There are also some commercial tools used to generate application-specific test data for PostgreSQL. They are available at http://www.sqlmanager.net/products/postgresql/datagenerator and http://www.datanamic.com/datagenerator/index.html.
The key features for any data generator are as follows:
- The ability to generate data in the right format for custom data types
- The ability to add data to multiple tables, while respecting foreign key constraints between tables
- The ability to add data to non-uniform distributions
The tools and tricks shown here are cool and clever, though there are some problems hiding here as well. Real data has so many strange things in it that it can be very hard to simulate.
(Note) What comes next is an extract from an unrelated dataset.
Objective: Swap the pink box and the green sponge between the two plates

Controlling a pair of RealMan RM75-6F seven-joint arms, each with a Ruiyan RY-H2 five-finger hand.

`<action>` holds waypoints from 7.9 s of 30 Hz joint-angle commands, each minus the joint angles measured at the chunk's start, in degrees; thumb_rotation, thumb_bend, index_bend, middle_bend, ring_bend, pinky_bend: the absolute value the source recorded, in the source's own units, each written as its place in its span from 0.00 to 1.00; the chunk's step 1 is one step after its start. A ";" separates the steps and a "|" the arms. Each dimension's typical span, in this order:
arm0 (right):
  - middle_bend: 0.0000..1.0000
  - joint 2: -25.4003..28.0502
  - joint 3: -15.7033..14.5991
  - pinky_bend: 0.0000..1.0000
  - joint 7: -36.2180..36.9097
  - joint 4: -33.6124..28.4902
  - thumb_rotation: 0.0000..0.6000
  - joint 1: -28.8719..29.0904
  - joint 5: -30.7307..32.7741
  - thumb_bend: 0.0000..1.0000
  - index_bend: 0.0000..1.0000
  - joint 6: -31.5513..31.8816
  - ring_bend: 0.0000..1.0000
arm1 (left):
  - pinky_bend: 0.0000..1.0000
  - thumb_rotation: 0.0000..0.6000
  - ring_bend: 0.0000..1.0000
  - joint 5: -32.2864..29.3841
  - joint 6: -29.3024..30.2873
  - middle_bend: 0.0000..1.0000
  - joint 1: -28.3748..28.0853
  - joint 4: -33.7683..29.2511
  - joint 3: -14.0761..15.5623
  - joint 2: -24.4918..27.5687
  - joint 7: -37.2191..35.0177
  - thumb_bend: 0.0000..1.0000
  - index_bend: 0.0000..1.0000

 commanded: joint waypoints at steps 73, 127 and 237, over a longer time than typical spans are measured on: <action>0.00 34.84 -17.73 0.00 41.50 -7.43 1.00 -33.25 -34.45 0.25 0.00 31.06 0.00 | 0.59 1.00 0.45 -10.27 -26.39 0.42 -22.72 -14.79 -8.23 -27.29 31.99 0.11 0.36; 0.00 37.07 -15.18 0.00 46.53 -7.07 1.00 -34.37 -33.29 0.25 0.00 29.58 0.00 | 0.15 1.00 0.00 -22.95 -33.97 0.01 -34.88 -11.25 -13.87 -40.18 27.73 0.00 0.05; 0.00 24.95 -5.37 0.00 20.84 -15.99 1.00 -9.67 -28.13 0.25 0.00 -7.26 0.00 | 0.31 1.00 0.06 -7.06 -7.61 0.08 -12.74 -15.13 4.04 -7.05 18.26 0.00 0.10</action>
One of the most difficult things is generating data that follows realistic distributions. For example, if we had to generate data for people's heights, then we'd want to generate data to follow a normal distribution. If we were generating customer bank balances, we'd want to use a Zipf distribution, or for the number of reported insurance claims, perhaps a Poisson distribution (or perhaps not). Replicating the real quirks in data can take some time.
Finally, note that casting a float into an integer rounds it to the nearest integer, so the distribution of integers is not uniform on each extreme. For instance, the probability of (random()*10)::int being 0 is just 5%, as is its probability of being 10, while each integer between 1 and 9 occurs with a probability of 10%. This is why we put 0.5 in the last example, which is simpler than using the floor() function.